Only the lines holding "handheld" are wanted here; copy each from the listing.
[Start of Attachment]
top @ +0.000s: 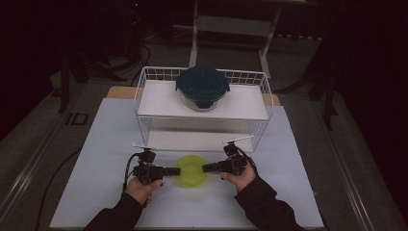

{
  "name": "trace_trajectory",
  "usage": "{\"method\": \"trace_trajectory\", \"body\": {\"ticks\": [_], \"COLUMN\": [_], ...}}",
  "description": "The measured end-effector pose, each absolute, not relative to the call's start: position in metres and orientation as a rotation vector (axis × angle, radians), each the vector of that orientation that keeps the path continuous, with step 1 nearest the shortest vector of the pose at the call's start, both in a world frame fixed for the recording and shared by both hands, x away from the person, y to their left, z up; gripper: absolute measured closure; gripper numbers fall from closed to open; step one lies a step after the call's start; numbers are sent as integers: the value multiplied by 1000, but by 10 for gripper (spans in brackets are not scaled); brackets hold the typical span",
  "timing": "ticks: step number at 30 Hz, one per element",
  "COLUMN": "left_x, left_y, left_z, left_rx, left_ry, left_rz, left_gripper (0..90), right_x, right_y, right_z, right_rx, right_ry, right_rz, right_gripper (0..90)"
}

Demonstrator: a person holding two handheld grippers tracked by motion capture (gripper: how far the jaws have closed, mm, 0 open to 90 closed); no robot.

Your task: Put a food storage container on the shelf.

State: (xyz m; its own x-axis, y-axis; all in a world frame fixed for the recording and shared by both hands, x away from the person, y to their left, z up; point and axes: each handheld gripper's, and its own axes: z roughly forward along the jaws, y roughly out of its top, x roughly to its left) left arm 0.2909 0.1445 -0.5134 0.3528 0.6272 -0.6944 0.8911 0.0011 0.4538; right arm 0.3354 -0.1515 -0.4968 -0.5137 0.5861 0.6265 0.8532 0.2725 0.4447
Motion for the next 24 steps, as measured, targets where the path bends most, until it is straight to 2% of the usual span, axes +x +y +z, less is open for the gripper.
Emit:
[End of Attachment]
§ **Answer box**:
Demonstrator: a person holding two handheld grippers tracked by motion capture (gripper: how far the jaws have closed, mm, 0 open to 90 closed); no robot.
State: (xyz m; its own x-axis, y-axis; all in a world frame fixed for the recording and shared by both hands, x away from the person, y to their left, z up; point and axes: each handheld gripper's, and its own axes: z roughly forward along the jaws, y roughly out of its top, x roughly to its left) left arm 0.2909 0.1445 -0.5134 0.3528 0.6272 -0.6944 0.8911 0.0011 0.4538; right arm 0.3354 -0.1515 -0.4968 -0.5137 0.5861 0.6265 0.8532 0.2725 0.4447

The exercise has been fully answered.